The Fibonacci sequence is a sequence of integers in which each number is equal to the sum of the two preceding numbers. The first two integers in the sequence are both 1. Formally:

• F₁ = 1
• F₂ = 1
• F_i = F_i-1 + F_i-2 for each i > 2

The beginning of this sequence is 1, 1, 2, 3, 5, 8, 13, 21.

We'll define the Fibonacci position of an integer greater than or equal to 1 as follows:

• The Fibonacci position of 1 is 2 (since F₂ = 1)
• The Fibonacci position of any integer n > 1 such that F_i = n is i
• The Fibonacci position of any integer n > 1 such that it is strictly between F_i and F_i+1 is i+(n-F_i)/(F_i+1-F_i) (informally, this means it is linearly distributed between F_i and F_i+1)

As examples, if FP(n) is the Fibonacci position of n,

• FP(1) = 2 (first rule)
• FP(5) = 5 (second rule F₅ = 5)
• FP(4) = 4.5 (third rule, is right in the middle of F₄ = 3 and F₅ = 5)

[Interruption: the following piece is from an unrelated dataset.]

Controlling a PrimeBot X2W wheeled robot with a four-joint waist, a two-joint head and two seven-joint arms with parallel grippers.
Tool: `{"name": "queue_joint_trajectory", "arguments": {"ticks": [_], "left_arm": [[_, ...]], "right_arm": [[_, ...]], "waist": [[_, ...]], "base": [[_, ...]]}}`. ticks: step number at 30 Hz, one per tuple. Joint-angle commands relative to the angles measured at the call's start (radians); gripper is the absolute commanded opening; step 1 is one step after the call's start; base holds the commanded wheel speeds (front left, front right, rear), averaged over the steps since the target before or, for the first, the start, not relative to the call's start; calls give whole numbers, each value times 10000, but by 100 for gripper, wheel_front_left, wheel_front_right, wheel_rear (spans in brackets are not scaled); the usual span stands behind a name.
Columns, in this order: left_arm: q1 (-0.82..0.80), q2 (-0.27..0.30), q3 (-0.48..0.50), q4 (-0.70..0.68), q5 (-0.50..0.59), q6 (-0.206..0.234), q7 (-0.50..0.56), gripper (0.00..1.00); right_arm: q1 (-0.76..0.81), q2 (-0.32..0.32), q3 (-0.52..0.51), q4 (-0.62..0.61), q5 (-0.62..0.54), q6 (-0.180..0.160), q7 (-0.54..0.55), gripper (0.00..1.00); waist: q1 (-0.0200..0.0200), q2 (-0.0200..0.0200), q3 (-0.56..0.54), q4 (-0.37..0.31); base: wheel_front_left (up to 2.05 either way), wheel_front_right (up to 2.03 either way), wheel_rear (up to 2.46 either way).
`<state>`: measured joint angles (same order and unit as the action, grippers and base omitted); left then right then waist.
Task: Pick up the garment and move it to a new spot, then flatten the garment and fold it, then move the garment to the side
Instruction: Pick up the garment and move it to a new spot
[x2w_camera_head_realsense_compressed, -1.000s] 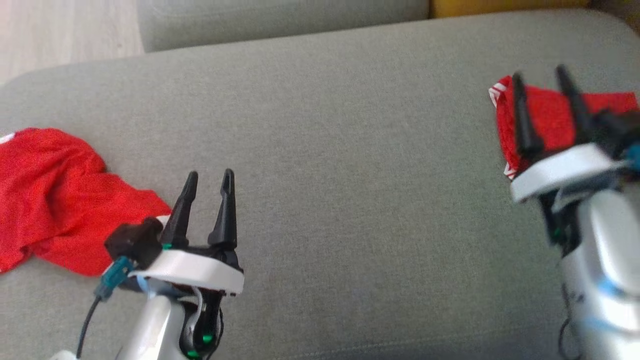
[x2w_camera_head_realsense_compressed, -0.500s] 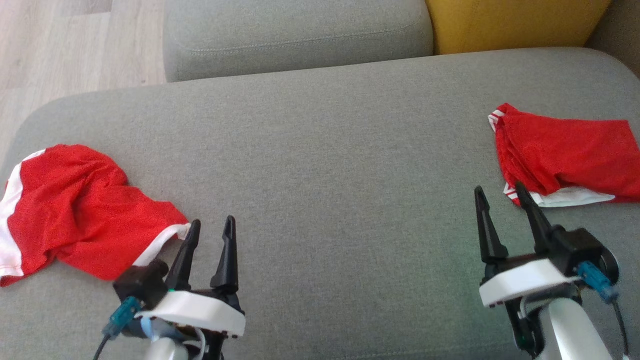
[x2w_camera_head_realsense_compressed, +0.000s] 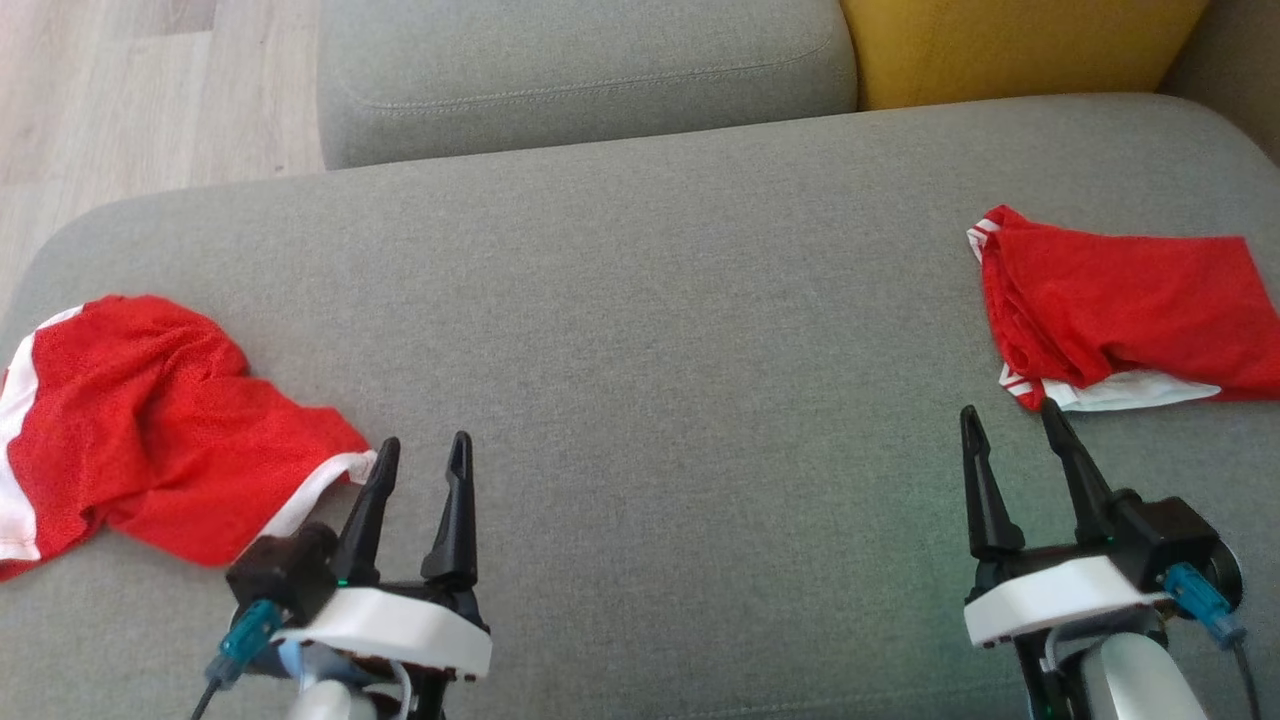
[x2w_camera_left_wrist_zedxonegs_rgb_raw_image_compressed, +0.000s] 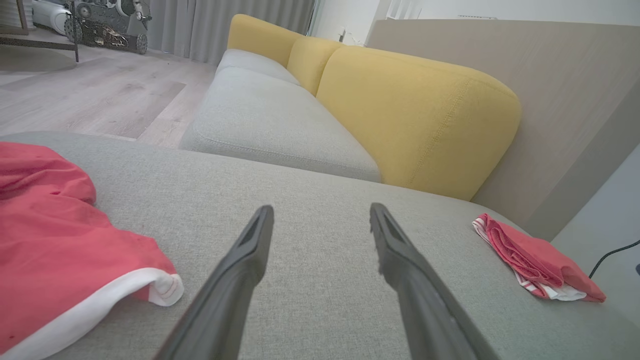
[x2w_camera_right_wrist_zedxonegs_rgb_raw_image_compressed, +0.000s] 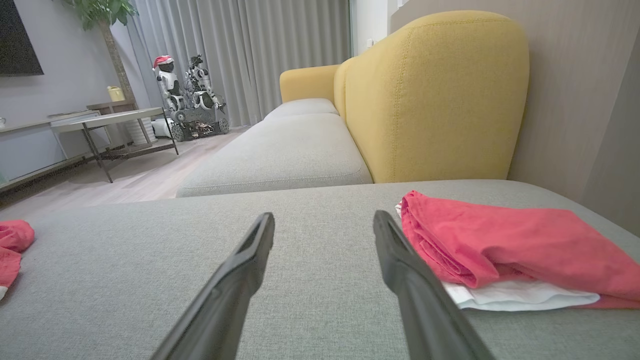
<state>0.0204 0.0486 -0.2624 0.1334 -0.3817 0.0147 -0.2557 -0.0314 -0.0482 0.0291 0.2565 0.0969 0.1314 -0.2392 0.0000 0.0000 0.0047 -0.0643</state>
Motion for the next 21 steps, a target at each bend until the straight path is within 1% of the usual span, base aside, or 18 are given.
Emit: {"name": "queue_joint_trajectory", "arguments": {"ticks": [1, 13, 21], "left_arm": [[-300, 16, 388, -356, 54, 43, -61, 100], [-345, 16, 318, -314, -2, 3, -61, 100], [-446, 16, 421, -391, 28, 11, -61, 100]], "right_arm": [[-356, -22, 230, -320, 65, -7, -136, 100], [-372, -21, 298, -218, 114, -7, -174, 100], [-343, -21, 699, -197, 155, -7, -161, 100]], "waist": [[0, 0, -3, -1], [0, 0, -9, 131], [0, 0, -20, 883]], "base": [[0, 0, 0], [0, 0, 0], [0, 0, 0]]}}
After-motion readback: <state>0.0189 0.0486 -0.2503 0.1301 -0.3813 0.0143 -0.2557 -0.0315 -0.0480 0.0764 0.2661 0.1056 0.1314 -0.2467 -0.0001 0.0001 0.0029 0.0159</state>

Given an integer n, find its Fibonacci position as a double.

Input

First line contains T <= 10. The following N lines each contain an integer 1 <= n <= 10⁸.

Output

For each test case, print the Fibonacci position of n, rounded to 6 places of decimal.

Example

Input:
4
1
5
4
100

Output:
2.000000
5.000000
4.500000
11.200000